## Exercise requirements
Within the lines below, find those that hold the string "sheet" and copy each one.

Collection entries
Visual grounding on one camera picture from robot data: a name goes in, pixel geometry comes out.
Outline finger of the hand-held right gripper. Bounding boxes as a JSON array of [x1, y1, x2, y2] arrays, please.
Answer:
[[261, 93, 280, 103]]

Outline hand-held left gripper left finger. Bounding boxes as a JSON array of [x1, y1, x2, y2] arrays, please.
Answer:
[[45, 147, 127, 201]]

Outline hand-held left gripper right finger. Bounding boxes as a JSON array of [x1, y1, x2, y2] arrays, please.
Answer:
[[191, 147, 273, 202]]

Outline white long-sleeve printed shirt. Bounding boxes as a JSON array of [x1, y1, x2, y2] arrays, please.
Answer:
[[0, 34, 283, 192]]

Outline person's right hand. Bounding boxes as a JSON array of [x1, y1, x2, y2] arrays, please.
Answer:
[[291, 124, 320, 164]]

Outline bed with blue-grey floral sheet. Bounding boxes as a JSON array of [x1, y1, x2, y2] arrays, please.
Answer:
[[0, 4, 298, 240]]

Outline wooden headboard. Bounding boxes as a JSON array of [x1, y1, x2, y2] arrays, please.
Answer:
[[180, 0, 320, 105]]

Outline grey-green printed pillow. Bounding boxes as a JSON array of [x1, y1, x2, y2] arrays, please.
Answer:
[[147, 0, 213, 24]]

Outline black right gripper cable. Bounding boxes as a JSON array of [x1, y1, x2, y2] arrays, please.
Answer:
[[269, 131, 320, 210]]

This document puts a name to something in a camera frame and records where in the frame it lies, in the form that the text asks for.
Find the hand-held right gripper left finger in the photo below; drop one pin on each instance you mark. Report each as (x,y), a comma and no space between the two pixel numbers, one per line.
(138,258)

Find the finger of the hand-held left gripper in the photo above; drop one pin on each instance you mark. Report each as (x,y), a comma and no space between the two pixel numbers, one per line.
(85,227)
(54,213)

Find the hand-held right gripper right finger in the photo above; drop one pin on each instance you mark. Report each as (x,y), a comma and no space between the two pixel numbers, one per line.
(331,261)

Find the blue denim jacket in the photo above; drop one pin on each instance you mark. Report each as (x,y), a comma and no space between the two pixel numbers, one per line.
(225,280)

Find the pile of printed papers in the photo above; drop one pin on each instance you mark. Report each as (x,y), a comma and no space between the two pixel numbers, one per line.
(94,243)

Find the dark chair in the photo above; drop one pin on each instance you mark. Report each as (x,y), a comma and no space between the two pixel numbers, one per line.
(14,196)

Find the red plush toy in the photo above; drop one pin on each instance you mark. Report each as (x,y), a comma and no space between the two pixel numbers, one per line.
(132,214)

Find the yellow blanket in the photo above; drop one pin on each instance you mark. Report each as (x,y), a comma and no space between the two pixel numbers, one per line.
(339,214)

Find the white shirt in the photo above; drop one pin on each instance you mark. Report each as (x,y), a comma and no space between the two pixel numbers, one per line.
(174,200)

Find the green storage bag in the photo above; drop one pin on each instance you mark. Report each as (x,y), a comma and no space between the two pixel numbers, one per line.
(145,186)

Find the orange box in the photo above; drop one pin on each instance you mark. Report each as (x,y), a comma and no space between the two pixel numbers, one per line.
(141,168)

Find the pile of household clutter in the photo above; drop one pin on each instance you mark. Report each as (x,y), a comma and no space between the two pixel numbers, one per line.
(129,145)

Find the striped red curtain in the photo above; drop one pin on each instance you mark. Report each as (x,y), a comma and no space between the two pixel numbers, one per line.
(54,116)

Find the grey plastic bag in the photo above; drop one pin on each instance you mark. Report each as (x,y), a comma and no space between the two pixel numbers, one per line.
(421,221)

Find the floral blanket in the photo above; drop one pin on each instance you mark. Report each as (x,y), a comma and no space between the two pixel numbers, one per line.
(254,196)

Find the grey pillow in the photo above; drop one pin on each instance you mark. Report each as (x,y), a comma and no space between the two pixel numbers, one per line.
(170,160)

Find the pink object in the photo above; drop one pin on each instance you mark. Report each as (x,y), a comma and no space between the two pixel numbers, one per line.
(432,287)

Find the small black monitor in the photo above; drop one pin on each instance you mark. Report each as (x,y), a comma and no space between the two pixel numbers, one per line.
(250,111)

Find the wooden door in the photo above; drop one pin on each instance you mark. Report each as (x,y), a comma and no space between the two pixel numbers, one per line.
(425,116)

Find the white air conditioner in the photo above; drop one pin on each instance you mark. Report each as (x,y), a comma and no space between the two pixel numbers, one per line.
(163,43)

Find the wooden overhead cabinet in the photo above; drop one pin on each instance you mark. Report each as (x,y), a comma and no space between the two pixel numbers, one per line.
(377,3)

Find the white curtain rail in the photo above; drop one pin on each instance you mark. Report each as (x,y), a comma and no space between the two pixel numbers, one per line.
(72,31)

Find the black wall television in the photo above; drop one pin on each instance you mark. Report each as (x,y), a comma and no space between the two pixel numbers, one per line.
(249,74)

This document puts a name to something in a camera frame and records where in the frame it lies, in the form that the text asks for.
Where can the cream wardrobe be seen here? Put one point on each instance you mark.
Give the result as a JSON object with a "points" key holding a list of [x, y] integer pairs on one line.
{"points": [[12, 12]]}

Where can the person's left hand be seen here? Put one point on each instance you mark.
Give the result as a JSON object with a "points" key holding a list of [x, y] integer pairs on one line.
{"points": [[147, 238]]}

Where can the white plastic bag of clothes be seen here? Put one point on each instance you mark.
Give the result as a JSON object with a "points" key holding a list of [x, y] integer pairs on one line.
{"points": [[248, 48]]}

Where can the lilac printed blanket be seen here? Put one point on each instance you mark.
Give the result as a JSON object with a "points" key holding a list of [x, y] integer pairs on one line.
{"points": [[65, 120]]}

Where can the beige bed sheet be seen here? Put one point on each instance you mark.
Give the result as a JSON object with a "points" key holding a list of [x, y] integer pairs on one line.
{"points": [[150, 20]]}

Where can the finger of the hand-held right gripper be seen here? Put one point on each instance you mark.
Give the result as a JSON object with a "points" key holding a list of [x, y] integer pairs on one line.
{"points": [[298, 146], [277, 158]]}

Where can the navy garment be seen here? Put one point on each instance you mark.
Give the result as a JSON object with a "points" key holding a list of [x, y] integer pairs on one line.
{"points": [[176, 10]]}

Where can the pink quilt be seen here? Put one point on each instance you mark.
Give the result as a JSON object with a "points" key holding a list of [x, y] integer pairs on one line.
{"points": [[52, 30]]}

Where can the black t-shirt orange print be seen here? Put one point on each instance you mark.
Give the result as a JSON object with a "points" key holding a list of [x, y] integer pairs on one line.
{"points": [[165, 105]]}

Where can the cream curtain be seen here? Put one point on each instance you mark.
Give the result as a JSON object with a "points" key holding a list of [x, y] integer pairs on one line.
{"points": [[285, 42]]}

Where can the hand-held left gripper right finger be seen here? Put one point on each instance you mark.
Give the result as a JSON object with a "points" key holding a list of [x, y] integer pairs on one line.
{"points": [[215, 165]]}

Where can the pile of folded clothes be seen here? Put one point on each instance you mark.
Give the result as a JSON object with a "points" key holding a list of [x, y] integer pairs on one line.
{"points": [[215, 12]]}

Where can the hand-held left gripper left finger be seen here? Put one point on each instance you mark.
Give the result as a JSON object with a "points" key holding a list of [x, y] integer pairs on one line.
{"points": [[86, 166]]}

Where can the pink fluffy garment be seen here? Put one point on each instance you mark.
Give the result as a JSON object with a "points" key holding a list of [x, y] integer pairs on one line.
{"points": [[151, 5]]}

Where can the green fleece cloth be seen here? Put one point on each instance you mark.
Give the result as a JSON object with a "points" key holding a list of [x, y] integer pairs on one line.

## Problem solution
Outline bed with blue-grey floral sheet. Bounding boxes as a JSON array of [x1, y1, x2, y2] arrays, please.
Where can the beige bed sheet be seen here? Put one point on each instance you mark.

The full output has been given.